The World Health Organization (WHO) said it is monitoring a bubonic plague outbreak that was reported in China’s Inner Mongolia.
The U.N. organization said Tuesday it is monitoring the situation but doesn’t consider it to be high-risk.
Harris said the WHO was informed by Chinese regime officials about the case in Bayannur, Inner Mongolia.
“At present, there is a risk of a human plague epidemic spreading in our city,” the city government wrote. “The general public is requested to strictly follow … requirements for plague prevention and control, and effectively do personal protection to improve self-protection awareness.”
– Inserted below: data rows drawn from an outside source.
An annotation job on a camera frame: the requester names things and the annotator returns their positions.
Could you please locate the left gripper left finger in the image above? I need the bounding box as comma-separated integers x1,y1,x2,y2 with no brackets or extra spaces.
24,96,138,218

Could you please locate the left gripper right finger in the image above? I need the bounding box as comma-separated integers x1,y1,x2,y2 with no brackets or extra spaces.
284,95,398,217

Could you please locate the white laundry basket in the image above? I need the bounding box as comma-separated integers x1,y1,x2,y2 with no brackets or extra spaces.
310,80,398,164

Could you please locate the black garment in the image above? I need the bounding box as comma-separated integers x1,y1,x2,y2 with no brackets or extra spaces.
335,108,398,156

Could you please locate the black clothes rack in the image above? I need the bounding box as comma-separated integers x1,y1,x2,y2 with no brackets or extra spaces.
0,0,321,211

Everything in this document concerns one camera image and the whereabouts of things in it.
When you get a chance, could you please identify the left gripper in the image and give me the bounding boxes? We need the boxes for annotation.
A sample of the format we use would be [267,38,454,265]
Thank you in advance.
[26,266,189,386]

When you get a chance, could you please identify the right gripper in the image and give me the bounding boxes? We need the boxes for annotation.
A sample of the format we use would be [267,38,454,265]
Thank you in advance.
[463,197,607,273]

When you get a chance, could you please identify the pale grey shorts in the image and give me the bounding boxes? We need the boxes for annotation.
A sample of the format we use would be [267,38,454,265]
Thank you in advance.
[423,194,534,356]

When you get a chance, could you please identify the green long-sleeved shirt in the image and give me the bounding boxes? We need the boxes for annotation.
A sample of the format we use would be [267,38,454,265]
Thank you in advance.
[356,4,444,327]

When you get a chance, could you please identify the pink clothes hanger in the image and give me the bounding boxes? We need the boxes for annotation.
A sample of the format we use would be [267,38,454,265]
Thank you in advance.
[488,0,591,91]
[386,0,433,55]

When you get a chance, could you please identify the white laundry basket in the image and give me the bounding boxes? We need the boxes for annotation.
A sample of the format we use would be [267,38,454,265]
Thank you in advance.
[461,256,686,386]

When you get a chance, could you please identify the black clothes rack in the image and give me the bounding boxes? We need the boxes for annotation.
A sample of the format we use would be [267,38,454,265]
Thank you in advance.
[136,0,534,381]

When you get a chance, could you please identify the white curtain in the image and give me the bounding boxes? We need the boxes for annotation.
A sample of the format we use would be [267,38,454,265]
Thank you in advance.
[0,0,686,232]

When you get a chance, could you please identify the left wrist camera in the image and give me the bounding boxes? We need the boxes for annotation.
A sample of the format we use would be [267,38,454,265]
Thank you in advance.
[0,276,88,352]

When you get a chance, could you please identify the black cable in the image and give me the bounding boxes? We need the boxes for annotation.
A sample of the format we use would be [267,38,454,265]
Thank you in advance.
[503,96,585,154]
Local people also cannot partake in the “unauthorized hunting” or “unauthorized carrying of epidemic animals” or “their products from the epidemic area.”
It is believed that a herdsman in the area contracted the plague from a marmot, a type of large rodent. Marmots are believed to have caused a plague epidemic in 1911 in mainland China.
“If you have a history of living in the plague epidemic source, you should go to a designated hospital in a timely manner if you experience fever and other uncomfortable symptoms,” the regime’s statement added.
CCP authorities also said people shouldn’t eat any marmots.
Mongolia last week quarantined its western region of Khovd near the Russian border after several cases of the plague were reported in the country.
The plague is transmitted through fleas and infected animals. During the Black Death in the Middle Ages, some 50 million people in Europe died from the disease.
The bubonic plague is one of the three forms of the disease, and it causes fever, coughing, chills, and swollen lymph nodes.